Amelioration of ozone-induced lung injury by anti-tumor necrosis factor-α

Ozone (O-3) is a significant component of atmospheric air pollution and produces detrimental effects in the lung. Although the mechanism of O-3-induced lung inflammation and injury is unclear, the increased release of the proinflammatory cytokine tumor necrosis factor-alpha (TNF-alpha) by lung cells following O-3 exposure may shed some light on this subject. To investigate the role of TNF-alpha in the O-3-induced pulmonary insult, we intraperitoneally injected rats with either rabbit preimmune serum or rabbit antirat TNF-alpha 1 h prior to O-3 exposure.

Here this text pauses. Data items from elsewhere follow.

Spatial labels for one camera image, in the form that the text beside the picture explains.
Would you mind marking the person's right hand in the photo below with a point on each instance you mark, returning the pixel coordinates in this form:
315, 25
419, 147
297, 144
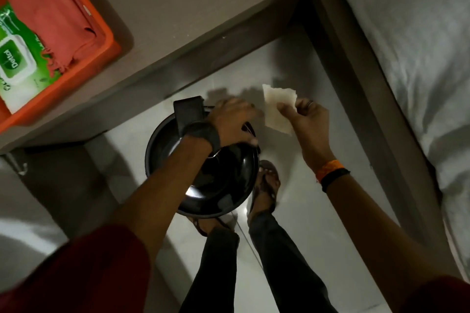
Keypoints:
312, 133

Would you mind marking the person's left hand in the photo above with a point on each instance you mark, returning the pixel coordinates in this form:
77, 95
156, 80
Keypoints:
229, 122

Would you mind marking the person's left thumb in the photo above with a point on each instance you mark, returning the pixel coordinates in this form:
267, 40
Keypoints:
250, 140

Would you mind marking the person's right thumb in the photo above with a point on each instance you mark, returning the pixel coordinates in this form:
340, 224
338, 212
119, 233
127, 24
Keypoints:
287, 109

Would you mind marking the white tissue paper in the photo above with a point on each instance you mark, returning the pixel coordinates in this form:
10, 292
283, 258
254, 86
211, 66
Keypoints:
275, 107

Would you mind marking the black round pan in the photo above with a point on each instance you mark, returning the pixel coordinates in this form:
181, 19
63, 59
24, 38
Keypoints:
229, 182

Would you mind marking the person's right forearm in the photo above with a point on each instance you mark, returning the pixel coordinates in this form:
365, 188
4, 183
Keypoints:
378, 235

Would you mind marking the person's left forearm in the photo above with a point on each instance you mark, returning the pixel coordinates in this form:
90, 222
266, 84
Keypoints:
165, 191

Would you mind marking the dark sandal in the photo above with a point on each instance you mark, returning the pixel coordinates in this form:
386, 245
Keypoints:
268, 180
205, 226

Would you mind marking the orange wristband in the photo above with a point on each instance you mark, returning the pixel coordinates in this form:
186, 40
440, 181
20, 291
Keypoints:
328, 169

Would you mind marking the black wristband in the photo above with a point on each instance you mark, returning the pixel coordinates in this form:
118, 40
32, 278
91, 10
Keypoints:
334, 178

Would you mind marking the dark trousers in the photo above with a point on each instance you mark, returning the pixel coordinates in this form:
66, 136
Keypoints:
216, 272

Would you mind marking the white bedsheet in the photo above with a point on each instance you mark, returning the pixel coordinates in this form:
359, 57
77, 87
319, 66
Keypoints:
422, 30

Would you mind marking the orange plastic tray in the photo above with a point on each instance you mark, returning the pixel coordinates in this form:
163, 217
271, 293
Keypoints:
96, 53

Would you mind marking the red shirt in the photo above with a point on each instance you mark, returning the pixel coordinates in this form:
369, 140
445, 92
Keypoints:
73, 272

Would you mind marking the green wet wipes packet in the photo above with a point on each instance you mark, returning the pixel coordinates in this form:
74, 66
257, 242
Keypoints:
18, 67

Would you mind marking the red cloth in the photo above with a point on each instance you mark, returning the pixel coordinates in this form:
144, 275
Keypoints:
44, 4

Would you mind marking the brown wooden bed frame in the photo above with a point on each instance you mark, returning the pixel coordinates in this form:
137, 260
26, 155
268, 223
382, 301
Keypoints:
367, 85

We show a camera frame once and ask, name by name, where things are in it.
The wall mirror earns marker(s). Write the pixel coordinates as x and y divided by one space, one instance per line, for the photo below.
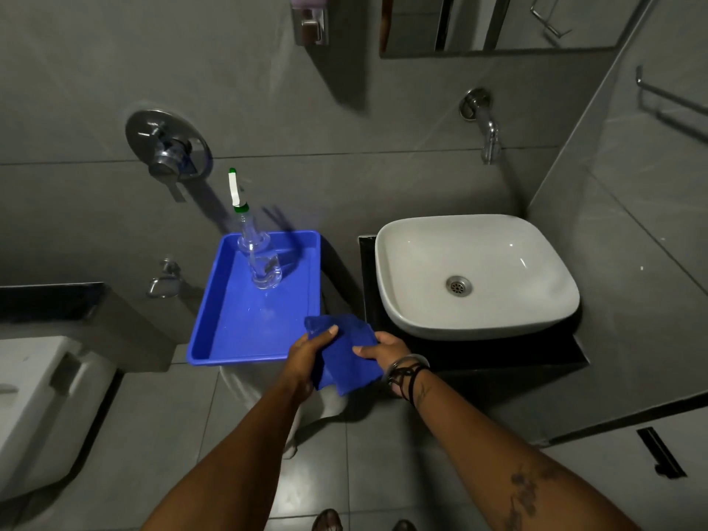
498 22

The wall soap dispenser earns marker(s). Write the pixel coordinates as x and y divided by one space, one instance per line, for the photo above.
310 19

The person's right thumb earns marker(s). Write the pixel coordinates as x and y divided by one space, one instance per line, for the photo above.
365 350

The white plastic stool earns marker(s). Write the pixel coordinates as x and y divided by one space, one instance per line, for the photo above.
287 403

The person's foot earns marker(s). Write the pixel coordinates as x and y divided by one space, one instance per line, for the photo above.
404 525
327 520

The blue cleaning cloth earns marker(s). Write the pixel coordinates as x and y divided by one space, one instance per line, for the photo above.
340 353

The black wrist bands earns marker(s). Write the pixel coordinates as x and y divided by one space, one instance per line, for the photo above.
408 378

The blue plastic tray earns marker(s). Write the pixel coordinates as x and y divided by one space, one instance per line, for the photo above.
254 309

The white toilet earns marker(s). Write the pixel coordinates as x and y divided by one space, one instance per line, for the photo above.
38 409

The black basin counter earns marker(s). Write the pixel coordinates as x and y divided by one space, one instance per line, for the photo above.
498 348

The chrome shower mixer valve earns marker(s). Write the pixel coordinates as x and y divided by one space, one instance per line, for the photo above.
167 149

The person's right foot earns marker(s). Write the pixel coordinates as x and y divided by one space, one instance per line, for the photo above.
404 525

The chrome towel rail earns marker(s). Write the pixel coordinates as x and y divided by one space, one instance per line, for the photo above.
666 96

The silver bangle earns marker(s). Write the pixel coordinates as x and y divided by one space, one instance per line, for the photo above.
406 363

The white ceramic wash basin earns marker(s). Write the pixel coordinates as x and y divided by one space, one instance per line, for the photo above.
475 273

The person's right hand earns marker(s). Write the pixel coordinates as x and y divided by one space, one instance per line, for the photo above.
386 351

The person's left foot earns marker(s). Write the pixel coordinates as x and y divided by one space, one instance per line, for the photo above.
327 520

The person's left forearm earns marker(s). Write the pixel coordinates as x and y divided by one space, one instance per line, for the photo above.
232 464

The person's left hand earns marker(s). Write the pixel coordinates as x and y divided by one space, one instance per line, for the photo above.
301 362

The person's left thumb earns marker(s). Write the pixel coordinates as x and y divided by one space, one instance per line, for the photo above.
323 338

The clear spray bottle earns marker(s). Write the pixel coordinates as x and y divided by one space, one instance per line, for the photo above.
255 248

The chrome wall spout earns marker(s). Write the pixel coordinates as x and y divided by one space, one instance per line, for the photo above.
485 124

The person's right forearm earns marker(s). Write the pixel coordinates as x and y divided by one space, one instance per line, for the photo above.
498 464

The chrome wall tap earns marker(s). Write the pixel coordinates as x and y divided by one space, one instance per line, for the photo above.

Approximately 12 h after the end of O-3 exposure the animals were sacrificed, the lungs lavaged, and tissue samples collected for expression of cytokine genes relevant to inflammation. The bronchoalveolar lavage fluid (BALF) was analyzed for albumin as a marker of pulmonary epithelial permeability changes and for fibronectin for its role in lung injury and repair. The lavage cells were collected, counted, and identified to quantitate the inflammatory response. Ozone exposure resulted in a significant increase in BALF albumin and fibronectin as compared to air-exposed controls and a significant increase in BALF polymorphonuclear leukocytes (PMNs). Antibody treatment produced a significant decrease in BALF albumin and PMNs as compared to O-3-exposed rats given preimmune serum. Antibody treatment did not affect the BALF fibronectin concentration or the total cell count in the BAL. Tissue analysis for gene arrays revealed an activation of IL-1alpha, IL-6, and IL-10 in animals exposed to O-3. The gene expression was downregulated in animals treated with anti-TNF-alpha antibody prior to O-3 exposure. The results suggest a central role for TNF-alpha in the mechanistic pathways critical to lung inflammation. The significance of TNF-alpha in the inflammation and epithelial injury produced by ozone exposure reflects its overall contribution through modulation of other cytokines.